Should AI-based risk assessment tools such those in the current study ultimately be proven accurate and reliable enough for widespread use, the impact on patients’ lives could be profound, said Sue Friedman, executive director and founder of FORCE, a patient advocacy group dedicated to helping individuals and families facing hereditary breast, ovarian, pancreatic, prostate, colorectal and endometrial cancers.

“In our community, the difference between having a 30% risk for breast cancer and a 50% lifetime risk for some people may be the difference between having risk-reducing surgeries and mastectomies or not, or removing their ovaries at a young age or not,” she told UPI.

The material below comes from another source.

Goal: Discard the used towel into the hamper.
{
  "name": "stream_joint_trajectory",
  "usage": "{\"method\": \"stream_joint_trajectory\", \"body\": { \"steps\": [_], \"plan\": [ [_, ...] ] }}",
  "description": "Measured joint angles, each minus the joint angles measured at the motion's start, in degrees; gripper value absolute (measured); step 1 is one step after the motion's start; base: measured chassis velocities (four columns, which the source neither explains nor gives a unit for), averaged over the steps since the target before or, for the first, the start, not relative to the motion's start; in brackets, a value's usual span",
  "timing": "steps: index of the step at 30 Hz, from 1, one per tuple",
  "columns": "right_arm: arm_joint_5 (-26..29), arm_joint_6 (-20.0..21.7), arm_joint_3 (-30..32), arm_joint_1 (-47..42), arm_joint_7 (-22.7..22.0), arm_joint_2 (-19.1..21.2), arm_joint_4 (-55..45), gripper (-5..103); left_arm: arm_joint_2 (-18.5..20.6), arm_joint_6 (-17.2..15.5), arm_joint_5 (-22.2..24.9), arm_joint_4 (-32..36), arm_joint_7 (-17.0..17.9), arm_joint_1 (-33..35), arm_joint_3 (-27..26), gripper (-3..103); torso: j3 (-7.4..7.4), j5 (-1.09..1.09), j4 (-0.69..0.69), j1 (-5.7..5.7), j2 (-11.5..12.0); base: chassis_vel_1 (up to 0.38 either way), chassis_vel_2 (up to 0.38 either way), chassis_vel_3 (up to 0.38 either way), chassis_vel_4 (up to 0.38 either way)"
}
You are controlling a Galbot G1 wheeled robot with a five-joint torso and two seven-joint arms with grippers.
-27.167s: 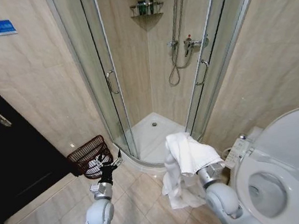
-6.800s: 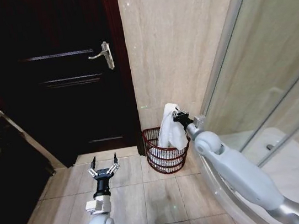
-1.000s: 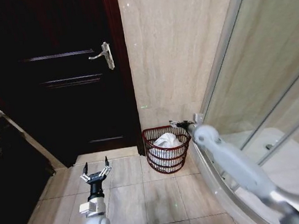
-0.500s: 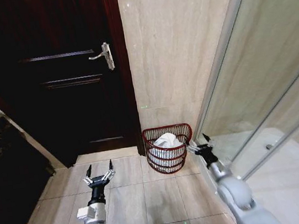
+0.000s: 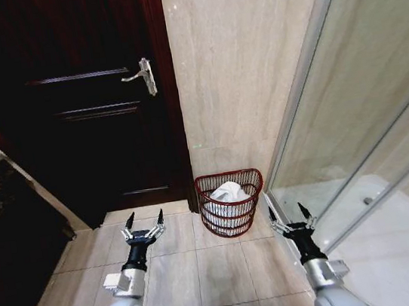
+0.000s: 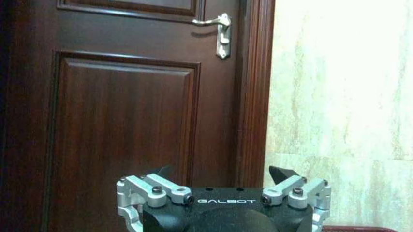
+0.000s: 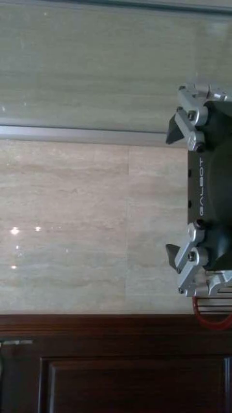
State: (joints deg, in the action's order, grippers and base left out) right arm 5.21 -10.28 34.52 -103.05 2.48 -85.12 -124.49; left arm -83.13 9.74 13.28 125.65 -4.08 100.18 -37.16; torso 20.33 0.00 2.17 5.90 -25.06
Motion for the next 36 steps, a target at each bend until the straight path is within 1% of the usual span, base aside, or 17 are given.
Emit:
{"method": "stream_joint_trajectory", "body": {
  "steps": [9, 12, 15, 22, 32, 36],
  "plan": [
    [0.6, -0.05, -2.74, -0.97, -1.44, 0.83, -0.69, 100, -1.49, 1.68, -1.15, 1.05, 0.84, 0.87, -1.08, 100, 0.0, 0.0, 0.0, 0.0, 0.0, 0.0, 0.0, 0.0, 0.0],
    [0.63, -0.14, -3.68, -1.52, -2.54, 1.77, -0.97, 100, -1.73, 2.16, -1.15, 1.13, 0.87, 1.07, -1.16, 100, 0.0, 0.0, 0.0, 0.0, 0.0, 0.0, 0.0, 0.0, 0.0],
    [1.29, -0.89, -5.21, -2.49, -4.75, 3.55, -1.02, 100, -1.91, 2.99, -1.36, 0.82, 0.77, 1.26, -1.03, 100, 0.0, 0.0, 0.0, 0.0, 0.01, 0.0, 0.0, 0.0, 0.0],
    [1.17, -1.16, -5.36, -2.55, -5.1, 2.84, -1.05, 100, -1.66, 3.05, -1.41, 0.91, 0.25, 1.51, -0.83, 100, 0.0, 0.0, 0.0, 0.0, 0.0, 0.013, -0.022, -0.017, 0.02],
    [-0.35, -1.35, -6.54, -2.95, -5.24, 1.41, -1.07, 100, -0.93, 3.37, -1.07, 1.09, 0.18, 1.96, -1.06, 100, 0.0, 0.0, -0.01, 0.0, 0.0, 0.031, -0.03, -0.031, 0.027],
    [-0.64, -2.0, -6.62, -3.46, -5.44, 1.11, -0.9, 100, -0.85, 3.5, -1.05, 0.76, 0.07, 1.94, -1.0, 100, 0.0, 0.0, 0.0, 0.0, 0.0, 0.019, -0.02, -0.024, 0.018]
  ]
}}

“The utility of this, once it’s become part of clinical practice and is included in the medical guidelines, would be huge. I’ve been an advocate in this community for 27 years, and I’m a 29-year breast cancer survivor with a ‘BRAC’ mutation. These are decisions I had to make, and these are decisions our community struggles with.

“Having these wide risk ranges and inconclusive test results are very frustrating, so this would be a very powerful tool. It’s just that we still have to put it through its paces, and eventually it could become part of the national guidelines,” Friedman said.

AI-enhanced genetic risk assessment tools do indeed have the potential to trigger big changes, agreed Dr. Marc Succi, director of the MESH Incubator, an in-house innovation and entrepreneurship center at Mass General Brigham and Harvard Medical School.

Should these tools become commonplace, “genetic testing could potentially shift from binary labels (yes/no) to patient-specific risk estimates,” he told UPI. “This would include information like a variant’s predicted likelihood of causing disease, meaning individualized decision making such as earlier screening vs. no screening.”

Higher-risk carriers might start surveillance or therapy sooner, whereas lower-risk carriers could avoid unnecessary tests, he said.

“At a population level, health systems could proactively flag the right patients for prevention clinics and genotype-guided trials,” Succi added. “Essentially, these advances could increase the fidelity of precision medicine further than where it is today.”

There are still barriers to implementation, he cautioned, such as the need to access extensive amounts of quality patient data and establishing oversight guardrails.